DIRECTIONS:
Each line from the first down to the one containing "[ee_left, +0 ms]" should be returned exactly as it appears below.

Stored items:
Start of Block

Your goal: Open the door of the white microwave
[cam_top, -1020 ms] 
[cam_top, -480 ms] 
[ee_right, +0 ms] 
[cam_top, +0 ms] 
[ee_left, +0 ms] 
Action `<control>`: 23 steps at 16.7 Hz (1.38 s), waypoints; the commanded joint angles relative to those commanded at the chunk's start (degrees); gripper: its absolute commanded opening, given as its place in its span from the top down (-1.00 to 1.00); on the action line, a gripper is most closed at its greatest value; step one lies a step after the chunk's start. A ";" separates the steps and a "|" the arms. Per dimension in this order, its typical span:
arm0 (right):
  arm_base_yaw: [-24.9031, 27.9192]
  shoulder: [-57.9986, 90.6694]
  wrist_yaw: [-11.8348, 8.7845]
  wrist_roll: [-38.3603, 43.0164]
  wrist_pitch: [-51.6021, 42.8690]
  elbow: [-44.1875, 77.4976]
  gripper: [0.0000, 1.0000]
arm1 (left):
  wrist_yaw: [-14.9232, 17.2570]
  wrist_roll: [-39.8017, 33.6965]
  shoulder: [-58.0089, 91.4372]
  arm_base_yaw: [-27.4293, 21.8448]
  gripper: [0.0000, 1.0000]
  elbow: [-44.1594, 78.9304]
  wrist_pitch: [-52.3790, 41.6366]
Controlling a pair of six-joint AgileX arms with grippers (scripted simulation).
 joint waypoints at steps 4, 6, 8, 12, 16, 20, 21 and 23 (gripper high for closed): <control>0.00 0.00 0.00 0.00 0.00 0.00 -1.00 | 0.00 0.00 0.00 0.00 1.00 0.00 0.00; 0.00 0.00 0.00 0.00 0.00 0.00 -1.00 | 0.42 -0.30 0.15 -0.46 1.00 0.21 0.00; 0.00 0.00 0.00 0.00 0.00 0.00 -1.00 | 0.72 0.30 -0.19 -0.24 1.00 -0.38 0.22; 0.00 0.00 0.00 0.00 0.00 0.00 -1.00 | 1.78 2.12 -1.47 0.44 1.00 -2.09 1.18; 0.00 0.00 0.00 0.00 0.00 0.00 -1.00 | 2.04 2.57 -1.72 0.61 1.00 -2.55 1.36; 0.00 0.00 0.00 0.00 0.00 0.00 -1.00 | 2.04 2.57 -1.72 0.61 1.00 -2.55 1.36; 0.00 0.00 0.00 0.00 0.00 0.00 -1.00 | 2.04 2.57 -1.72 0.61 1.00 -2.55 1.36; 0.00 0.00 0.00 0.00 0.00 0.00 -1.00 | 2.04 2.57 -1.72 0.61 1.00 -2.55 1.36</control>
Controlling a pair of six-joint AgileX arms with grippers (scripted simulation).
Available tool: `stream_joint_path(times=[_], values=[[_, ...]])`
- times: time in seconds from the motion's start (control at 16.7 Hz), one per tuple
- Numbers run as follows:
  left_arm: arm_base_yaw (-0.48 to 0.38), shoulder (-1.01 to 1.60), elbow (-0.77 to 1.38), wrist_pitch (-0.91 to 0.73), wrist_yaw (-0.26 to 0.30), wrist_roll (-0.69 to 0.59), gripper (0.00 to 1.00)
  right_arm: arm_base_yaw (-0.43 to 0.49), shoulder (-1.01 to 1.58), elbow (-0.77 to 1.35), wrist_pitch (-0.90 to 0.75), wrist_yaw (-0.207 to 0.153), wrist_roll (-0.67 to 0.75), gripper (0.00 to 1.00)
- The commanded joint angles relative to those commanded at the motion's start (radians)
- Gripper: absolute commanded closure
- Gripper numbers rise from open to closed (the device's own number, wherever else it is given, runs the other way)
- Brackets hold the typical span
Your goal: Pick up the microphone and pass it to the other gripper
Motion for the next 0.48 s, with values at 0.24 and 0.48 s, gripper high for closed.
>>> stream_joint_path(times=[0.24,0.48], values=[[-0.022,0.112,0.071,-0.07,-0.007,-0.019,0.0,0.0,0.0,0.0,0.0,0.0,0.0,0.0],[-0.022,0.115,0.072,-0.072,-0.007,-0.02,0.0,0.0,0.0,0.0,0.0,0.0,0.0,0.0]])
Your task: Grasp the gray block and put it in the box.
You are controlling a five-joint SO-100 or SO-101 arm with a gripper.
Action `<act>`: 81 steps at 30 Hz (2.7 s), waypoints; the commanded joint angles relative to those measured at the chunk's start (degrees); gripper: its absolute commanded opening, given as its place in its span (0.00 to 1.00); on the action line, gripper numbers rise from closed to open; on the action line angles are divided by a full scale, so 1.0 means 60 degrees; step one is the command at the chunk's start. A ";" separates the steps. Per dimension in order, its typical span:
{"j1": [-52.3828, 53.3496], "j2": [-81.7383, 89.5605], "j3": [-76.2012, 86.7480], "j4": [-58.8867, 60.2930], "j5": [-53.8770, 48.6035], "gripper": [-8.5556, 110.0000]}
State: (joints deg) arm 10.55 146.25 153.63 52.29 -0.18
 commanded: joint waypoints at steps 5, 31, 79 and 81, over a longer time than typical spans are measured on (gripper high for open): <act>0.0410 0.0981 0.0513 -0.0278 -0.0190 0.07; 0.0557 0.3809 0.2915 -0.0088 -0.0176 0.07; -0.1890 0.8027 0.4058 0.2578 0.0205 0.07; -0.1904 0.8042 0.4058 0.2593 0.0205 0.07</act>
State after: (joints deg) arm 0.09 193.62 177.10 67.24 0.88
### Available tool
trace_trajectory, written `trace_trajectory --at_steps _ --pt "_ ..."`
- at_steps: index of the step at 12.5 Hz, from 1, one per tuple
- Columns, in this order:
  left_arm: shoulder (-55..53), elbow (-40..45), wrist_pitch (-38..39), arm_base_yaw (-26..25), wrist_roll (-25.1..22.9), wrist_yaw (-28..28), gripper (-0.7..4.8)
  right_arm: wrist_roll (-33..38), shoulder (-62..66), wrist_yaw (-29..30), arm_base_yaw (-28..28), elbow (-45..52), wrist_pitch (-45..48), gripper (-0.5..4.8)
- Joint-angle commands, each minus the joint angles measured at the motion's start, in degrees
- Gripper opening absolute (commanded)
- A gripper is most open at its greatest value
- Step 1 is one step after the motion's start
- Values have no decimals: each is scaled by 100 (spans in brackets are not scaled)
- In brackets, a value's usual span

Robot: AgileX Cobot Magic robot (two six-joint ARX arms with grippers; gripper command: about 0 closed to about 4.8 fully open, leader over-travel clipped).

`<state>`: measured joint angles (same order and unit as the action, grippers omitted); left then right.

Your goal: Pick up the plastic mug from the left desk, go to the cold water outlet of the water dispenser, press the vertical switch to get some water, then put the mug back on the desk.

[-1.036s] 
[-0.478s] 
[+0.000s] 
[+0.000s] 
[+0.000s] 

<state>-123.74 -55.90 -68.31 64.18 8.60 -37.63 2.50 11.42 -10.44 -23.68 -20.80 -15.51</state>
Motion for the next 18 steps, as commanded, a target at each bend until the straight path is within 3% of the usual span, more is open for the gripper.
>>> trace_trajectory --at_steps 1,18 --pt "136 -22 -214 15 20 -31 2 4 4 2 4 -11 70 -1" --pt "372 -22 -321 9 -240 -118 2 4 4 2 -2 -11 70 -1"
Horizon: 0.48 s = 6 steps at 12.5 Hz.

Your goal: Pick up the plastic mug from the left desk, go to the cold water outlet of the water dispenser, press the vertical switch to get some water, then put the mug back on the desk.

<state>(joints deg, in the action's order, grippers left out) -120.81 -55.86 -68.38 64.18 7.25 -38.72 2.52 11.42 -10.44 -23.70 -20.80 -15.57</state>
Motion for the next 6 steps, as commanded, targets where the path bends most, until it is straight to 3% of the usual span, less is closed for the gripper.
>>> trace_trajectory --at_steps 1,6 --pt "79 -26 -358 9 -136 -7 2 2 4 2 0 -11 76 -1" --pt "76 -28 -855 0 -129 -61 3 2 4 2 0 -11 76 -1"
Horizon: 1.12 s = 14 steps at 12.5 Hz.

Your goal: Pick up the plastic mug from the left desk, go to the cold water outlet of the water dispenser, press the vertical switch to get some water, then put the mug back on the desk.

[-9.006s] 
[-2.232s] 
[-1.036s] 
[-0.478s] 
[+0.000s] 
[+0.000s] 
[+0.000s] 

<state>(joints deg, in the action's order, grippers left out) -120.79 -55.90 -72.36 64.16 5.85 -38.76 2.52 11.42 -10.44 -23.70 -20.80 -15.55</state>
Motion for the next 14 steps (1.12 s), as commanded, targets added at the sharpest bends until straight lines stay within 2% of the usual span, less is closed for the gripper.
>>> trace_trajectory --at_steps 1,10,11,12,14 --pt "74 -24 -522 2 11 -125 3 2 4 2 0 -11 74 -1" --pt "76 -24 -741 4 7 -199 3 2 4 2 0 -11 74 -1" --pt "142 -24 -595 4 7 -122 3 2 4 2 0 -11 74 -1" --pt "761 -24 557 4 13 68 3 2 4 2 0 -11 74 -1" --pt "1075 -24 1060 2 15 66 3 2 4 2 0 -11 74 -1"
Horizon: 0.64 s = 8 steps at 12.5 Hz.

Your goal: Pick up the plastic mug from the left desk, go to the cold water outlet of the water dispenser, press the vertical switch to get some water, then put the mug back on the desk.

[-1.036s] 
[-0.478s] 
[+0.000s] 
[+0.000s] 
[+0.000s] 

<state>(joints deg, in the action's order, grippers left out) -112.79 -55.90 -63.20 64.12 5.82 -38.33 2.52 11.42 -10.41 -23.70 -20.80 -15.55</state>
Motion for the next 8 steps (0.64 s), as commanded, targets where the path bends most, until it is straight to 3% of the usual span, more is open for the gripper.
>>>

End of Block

RESULT OF THE EXERCISE:
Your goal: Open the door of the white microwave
[cam_top, -1020 ms] 
[cam_top, -480 ms] 
[ee_right, +0 ms] 
[cam_top, +0 ms] 
[ee_left, +0 ms] 

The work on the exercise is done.